## Brief
Print the first line of the data below and every one after it, through the line containing "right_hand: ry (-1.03", exactly as written.

┄┄┄┄┄┄

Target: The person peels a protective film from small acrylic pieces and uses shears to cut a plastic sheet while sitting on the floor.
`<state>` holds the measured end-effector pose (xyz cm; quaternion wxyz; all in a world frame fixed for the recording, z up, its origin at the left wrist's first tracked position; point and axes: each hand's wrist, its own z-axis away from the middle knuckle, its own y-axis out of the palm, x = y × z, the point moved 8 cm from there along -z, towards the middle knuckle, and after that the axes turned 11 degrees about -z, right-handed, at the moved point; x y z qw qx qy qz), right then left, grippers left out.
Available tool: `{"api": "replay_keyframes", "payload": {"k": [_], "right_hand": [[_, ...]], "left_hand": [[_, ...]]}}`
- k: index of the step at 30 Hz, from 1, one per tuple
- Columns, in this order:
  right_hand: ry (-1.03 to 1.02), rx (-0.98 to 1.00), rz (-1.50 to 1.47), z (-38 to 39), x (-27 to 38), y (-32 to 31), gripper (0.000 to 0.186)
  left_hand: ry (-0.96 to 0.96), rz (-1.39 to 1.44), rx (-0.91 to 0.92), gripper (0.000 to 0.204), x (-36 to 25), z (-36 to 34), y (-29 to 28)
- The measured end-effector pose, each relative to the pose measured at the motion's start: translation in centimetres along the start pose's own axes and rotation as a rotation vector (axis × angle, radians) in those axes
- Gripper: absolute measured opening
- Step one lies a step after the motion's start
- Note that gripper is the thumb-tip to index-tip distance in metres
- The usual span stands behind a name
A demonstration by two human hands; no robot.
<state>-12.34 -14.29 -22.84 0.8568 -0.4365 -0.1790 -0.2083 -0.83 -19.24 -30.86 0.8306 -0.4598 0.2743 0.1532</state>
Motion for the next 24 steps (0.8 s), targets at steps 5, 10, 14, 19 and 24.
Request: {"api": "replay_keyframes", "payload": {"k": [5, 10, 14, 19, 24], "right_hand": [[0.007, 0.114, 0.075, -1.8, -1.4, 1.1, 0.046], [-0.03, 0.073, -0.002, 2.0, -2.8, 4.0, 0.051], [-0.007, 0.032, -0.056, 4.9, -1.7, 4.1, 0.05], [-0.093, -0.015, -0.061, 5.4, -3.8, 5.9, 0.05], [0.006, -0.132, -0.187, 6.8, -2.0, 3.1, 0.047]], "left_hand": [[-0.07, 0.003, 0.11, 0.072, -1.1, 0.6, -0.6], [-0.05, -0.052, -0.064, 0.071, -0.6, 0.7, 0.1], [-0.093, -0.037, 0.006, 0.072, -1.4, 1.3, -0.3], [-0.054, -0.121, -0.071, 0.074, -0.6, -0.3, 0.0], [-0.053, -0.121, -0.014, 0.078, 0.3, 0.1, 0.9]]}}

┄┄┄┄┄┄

## Expected answer
Target: The person peels a protective film from small acrylic pieces and uses shears to cut a plastic sheet while sitting on the floor.
`<state>` holds the measured end-effector pose (xyz cm; quaternion wxyz; all in a world frame fixed for the recording, z up, its origin at the left wrist's first tracked position; point and axes: each hand's wrist, its own z-axis away from the middle knuckle, its own y-axis out of the palm, x = y × z, the point moved 8 cm from there along -z, towards the middle knuckle, and after that the axes turned 11 degrees about -z, right-handed, at the moved point; x y z qw qx qy qz), right then left, grippers left out.
Available tool: `{"api": "replay_keyframes", "payload": {"k": [_], "right_hand": [[_, ...]], "left_hand": [[_, ...]]}}`
- k: index of the step at 30 Hz, from 1, one per tuple
- Columns, in this order:
  right_hand: ry (-1.03 to 1.02), rx (-0.98 to 1.00), rz (-1.50 to 1.47), z (-38 to 39), x (-27 to 38), y (-32 to 31), gripper (0.000 to 0.186)

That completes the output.